Problem to work on: The records shown below are to be repeated exactly and completely.

Material provided:
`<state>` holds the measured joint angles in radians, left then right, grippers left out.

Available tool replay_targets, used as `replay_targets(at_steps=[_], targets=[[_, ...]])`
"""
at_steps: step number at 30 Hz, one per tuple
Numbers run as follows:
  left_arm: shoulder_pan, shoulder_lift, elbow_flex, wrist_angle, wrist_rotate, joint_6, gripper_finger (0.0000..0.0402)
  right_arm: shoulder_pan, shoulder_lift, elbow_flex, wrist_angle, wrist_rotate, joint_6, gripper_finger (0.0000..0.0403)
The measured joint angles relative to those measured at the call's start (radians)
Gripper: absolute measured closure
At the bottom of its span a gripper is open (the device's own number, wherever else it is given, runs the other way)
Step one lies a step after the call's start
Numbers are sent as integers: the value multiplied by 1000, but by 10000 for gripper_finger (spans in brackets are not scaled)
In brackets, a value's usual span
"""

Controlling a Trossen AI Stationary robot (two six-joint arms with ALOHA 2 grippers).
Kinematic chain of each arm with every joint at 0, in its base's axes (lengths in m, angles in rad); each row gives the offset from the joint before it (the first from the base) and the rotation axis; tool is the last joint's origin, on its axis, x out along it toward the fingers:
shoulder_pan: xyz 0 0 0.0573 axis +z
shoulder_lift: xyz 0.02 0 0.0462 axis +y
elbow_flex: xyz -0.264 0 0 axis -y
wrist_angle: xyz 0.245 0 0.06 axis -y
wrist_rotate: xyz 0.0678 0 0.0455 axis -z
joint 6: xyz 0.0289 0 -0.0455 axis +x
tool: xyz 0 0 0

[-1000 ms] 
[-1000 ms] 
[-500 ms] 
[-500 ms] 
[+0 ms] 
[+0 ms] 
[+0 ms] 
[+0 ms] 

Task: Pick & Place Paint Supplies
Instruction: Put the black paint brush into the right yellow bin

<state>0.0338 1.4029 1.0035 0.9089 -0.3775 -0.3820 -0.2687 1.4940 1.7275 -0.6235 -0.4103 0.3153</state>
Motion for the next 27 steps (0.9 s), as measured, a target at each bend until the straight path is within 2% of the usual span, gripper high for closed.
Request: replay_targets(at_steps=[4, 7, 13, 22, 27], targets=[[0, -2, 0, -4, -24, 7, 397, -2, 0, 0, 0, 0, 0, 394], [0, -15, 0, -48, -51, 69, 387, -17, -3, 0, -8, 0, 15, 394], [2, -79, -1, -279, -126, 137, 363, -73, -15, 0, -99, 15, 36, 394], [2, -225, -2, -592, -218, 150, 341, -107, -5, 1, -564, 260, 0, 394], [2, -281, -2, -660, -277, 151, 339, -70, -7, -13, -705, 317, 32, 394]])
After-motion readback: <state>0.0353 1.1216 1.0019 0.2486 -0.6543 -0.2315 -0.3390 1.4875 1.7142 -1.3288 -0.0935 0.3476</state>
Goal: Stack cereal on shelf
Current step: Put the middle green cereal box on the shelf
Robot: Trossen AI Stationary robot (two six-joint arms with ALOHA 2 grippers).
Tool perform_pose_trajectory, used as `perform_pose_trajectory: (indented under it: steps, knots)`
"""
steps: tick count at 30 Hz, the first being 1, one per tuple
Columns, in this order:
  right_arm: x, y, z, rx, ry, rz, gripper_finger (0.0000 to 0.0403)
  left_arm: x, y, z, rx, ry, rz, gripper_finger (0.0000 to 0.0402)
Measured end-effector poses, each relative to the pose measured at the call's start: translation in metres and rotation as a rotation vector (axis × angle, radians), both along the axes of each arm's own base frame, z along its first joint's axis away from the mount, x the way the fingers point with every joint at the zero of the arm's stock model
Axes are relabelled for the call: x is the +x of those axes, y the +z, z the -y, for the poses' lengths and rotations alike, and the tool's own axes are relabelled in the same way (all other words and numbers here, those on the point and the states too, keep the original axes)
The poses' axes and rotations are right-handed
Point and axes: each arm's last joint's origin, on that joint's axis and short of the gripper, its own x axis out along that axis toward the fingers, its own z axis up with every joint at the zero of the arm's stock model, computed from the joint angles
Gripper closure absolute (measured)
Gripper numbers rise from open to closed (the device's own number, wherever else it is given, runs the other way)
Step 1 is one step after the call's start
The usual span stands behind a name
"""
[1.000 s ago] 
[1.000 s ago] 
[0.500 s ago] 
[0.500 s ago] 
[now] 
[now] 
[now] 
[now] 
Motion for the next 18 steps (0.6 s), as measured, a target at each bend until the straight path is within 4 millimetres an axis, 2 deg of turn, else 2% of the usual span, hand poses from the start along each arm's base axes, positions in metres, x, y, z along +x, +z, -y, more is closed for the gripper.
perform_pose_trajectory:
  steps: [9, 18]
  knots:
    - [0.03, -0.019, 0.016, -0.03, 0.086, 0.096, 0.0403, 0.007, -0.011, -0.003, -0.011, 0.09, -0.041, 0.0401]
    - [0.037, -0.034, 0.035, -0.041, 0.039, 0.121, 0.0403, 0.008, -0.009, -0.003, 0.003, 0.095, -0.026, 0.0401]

Answer to the problem:
`<state>` holds the measured joint angles in radians, left then right, grippers left out.

Available tool replay_targets, used as `replay_targets(at_steps=[_], targets=[[_, ...]])`
"""
at_steps: step number at 30 Hz, one per tuple
Numbers run as follows:
  left_arm: shoulder_pan, shoulder_lift, elbow_flex, wrist_angle, wrist_rotate, joint_6, gripper_finger (0.0000..0.0402)
  right_arm: shoulder_pan, shoulder_lift, elbow_flex, wrist_angle, wrist_rotate, joint_6, gripper_finger (0.0000..0.0403)
The measured joint angles relative to those measured at the call's start (radians)
Gripper: absolute measured closure
At the bottom of its span a gripper is open (the device's own number, wherever else it is given, runs the other way)
Step one lies a step after the call's start
Numbers are sent as integers: the value multiplied by 1000, but by 10000 for gripper_finger (spans in brackets are not scaled)
In brackets, a value's usual span
"""

Controlling a Trossen AI Stationary robot (two six-joint arms with ALOHA 2 grippers).
Kinematic chain of each arm with every joint at 0, in its base's axes (lengths in m, angles in rad); each row gives the offset from the joint before it (the first from the base) and the rotation axis; tool is the last joint's origin, on its axis, x out along it toward the fingers:
shoulder_pan: xyz 0 0 0.0573 axis +z
shoulder_lift: xyz 0.02 0 0.0462 axis +y
elbow_flex: xyz -0.264 0 0 axis -y
wrist_angle: xyz 0.245 0 0.06 axis -y
wrist_rotate: xyz 0.0678 0 0.0455 axis -z
joint 6: xyz 0.0289 0 -0.0455 axis +x
tool: xyz 0 0 0

[-1000 ms] 
[-1000 ms] 
[-500 ms] 
[-500 ms] 
[+0 ms] 
[+0 ms] 
[+0 ms] 
[+0 ms] 

Task: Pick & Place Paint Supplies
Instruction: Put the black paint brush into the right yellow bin

<state>0.0338 1.4029 1.0035 0.9089 -0.3775 -0.3820 -0.2687 1.4940 1.7275 -0.6235 -0.4103 0.3153</state>
Motion for the next 27 steps (0.9 s), as measured, a target at each bend until the straight path is within 2% of the usual span, gripper high for closed.
Request: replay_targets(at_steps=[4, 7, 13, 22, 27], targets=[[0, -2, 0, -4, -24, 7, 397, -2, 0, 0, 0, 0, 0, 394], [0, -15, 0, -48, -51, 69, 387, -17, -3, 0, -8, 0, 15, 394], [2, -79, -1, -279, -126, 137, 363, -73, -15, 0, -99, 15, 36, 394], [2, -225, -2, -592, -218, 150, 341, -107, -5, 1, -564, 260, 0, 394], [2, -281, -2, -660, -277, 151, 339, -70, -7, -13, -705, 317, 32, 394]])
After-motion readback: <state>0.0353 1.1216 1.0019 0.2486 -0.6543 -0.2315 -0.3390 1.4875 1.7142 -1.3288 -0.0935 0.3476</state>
Goal: Stack cereal on shelf
Current step: Put the middle green cereal box on the shelf
Robot: Trossen AI Stationary robot (two six-joint arms with ALOHA 2 grippers).
Tool perform_pose_trajectory, used as `perform_pose_trajectory: (indented under it: steps, knots)`
"""
steps: tick count at 30 Hz, the first being 1, one per tuple
Columns, in this order:
  right_arm: x, y, z, rx, ry, rz, gripper_finger (0.0000 to 0.0403)
  left_arm: x, y, z, rx, ry, rz, gripper_finger (0.0000 to 0.0402)
Measured end-effector poses, each relative to the pose measured at the call's start: translation in metres and rotation as a rotation vector (axis × angle, radians), both along the axes of each arm's own base frame, z along its first joint's axis away from the mount, x the way the fingers point with every joint at the zero of the arm's stock model
Axes are relabelled for the call: x is the +x of those axes, y the +z, z the -y, for the poses' lengths and rotations alike, and the tool's own axes are relabelled in the same way (all other words and numbers here, those on the point and the states too, keep the original axes)
The poses' axes and rotations are right-handed
Point and axes: each arm's last joint's origin, on that joint's axis and short of the gripper, its own x axis out along that axis toward the fingers, its own z axis up with every joint at the zero of the arm's stock model, computed from the joint angles
Gripper closure absolute (measured)
Gripper numbers rise from open to closed (the device's own number, wherever else it is given, runs the other way)
Step 1 is one step after the call's start
The usual span stands behind a name
"""
[1.000 s ago] 
[1.000 s ago] 
[0.500 s ago] 
[0.500 s ago] 
[now] 
[now] 
[now] 
[now] 
Motion for the next 18 steps (0.6 s), as measured, a target at each bend until the straight path is within 4 millimetres an axis, 2 deg of turn, else 2% of the usual span, hand poses from the start along each arm's base axes, positions in metres, x, y, z along +x, +z, -y, more is closed for the gripper.
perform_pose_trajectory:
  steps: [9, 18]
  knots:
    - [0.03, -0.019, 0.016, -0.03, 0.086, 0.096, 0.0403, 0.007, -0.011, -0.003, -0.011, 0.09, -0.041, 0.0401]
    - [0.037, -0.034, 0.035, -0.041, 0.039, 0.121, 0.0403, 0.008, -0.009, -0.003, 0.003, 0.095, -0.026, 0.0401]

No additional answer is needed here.